WHAT IS BEING ASKED: Look over the material for the string "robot". Copy every line where it turns up.

RECORDED INFORMATION:
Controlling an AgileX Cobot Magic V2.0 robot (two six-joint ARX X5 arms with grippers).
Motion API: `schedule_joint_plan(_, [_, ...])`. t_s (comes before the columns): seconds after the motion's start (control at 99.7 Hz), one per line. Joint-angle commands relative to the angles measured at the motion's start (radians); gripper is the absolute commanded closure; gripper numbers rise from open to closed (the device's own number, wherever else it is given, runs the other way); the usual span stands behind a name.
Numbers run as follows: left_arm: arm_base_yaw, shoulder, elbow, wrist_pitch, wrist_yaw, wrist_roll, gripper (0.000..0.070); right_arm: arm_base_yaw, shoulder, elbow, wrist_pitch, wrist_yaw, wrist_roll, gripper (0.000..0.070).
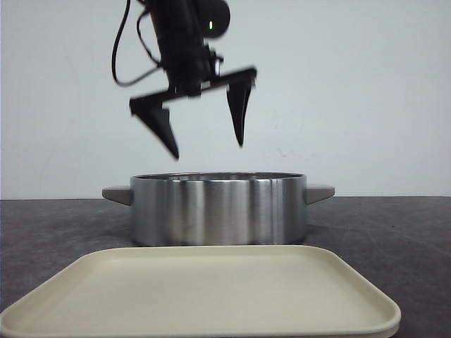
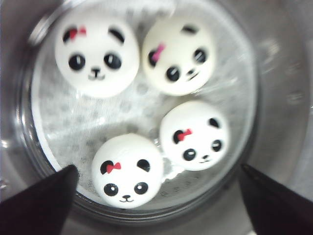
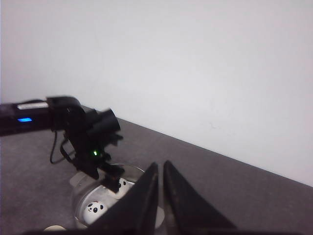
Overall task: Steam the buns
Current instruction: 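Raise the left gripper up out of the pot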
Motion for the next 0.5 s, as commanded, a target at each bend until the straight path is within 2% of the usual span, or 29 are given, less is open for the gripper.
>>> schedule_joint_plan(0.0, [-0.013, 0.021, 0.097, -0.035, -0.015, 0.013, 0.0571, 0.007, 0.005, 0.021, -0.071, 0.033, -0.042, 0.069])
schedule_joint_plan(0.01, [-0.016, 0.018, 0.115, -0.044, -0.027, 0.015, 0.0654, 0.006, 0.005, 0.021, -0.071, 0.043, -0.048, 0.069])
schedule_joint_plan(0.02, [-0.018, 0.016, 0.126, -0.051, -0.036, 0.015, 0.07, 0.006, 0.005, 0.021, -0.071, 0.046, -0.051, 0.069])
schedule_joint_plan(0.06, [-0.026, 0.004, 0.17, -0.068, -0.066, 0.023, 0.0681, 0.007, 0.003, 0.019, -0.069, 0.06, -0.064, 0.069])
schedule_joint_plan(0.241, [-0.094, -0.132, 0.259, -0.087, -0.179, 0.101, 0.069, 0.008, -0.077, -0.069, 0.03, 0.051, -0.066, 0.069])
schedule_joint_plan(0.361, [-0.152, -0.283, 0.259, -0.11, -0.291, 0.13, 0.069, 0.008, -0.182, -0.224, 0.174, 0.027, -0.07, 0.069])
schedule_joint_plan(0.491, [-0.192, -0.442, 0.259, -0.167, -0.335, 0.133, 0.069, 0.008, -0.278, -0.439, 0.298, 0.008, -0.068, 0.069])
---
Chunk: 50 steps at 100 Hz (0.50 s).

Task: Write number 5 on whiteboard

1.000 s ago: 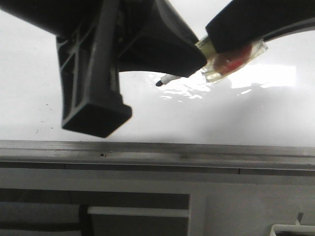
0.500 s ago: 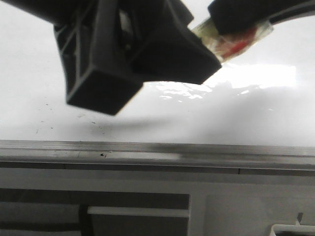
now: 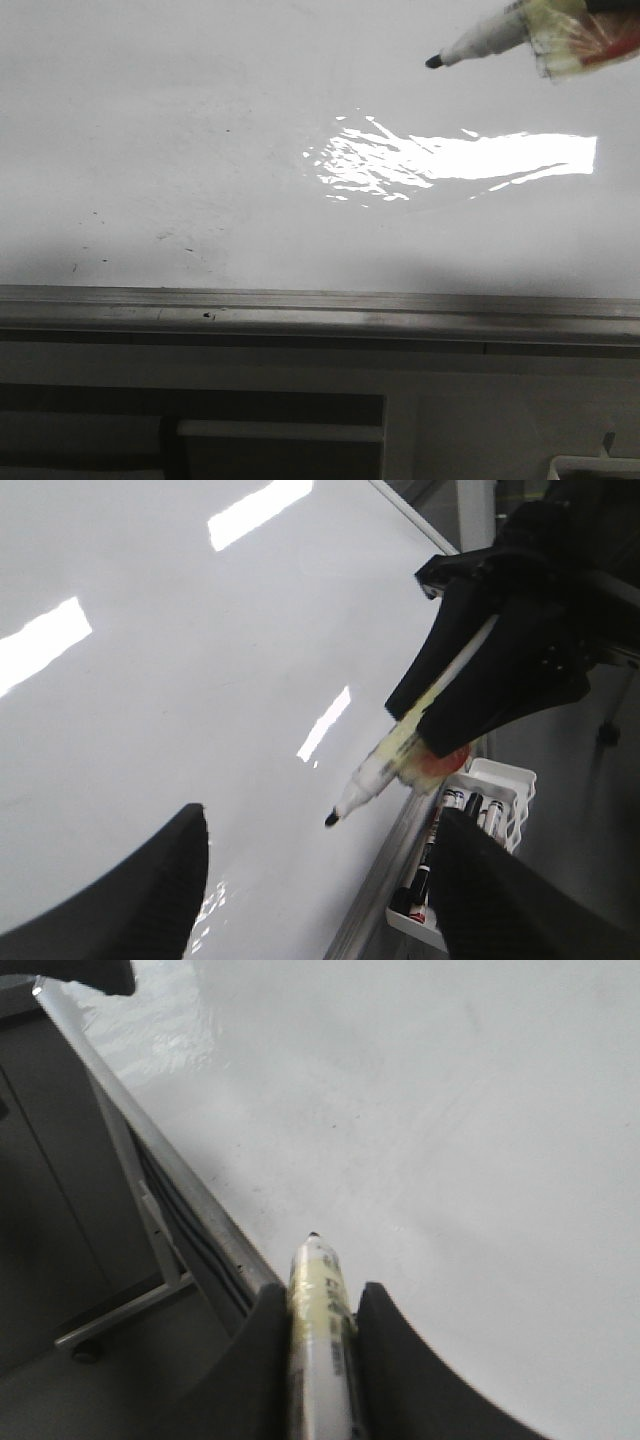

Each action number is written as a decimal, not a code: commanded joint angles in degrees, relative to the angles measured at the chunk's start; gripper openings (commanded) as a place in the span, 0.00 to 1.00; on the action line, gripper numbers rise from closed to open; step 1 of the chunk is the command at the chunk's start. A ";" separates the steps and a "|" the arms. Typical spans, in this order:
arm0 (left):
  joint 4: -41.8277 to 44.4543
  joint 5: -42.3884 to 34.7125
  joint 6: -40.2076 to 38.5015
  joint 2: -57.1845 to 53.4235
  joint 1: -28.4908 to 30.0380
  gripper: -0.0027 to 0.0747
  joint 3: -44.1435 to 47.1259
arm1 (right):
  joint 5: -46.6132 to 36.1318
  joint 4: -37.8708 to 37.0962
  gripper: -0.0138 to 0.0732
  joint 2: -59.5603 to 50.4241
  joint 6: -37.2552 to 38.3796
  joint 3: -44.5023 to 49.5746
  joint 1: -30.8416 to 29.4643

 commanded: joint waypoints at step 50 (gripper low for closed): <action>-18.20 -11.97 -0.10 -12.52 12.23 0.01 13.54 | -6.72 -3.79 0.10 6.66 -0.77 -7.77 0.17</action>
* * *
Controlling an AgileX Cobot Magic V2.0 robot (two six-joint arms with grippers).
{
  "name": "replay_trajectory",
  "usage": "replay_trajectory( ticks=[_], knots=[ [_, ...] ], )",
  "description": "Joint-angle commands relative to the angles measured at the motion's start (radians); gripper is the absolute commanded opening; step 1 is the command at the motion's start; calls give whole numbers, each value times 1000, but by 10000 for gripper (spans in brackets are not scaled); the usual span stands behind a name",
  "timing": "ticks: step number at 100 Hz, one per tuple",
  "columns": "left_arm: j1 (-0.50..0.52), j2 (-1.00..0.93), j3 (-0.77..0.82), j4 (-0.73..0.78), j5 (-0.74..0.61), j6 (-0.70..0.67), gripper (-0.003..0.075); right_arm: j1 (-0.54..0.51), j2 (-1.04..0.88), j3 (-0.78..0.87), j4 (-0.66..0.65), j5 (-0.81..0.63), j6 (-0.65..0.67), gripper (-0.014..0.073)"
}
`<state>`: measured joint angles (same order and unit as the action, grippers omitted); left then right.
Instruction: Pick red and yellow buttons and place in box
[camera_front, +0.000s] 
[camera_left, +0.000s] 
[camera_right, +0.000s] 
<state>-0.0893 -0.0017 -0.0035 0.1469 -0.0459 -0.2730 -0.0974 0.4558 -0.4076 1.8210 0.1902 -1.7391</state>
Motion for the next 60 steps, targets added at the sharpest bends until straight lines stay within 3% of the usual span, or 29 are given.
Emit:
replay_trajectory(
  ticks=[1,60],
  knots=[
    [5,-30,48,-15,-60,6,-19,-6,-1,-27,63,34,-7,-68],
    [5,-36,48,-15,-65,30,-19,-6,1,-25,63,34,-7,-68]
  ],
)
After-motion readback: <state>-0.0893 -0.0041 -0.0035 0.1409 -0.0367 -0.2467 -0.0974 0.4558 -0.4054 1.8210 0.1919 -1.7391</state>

OUTPUT OF THE EXERCISE:
Controlling an AgileX Cobot Magic V2.0 robot (two six-joint ARX X5 arms with grippers).
Controlling an AgileX Cobot Magic V2.0 robot (two six-joint arms with grippers).

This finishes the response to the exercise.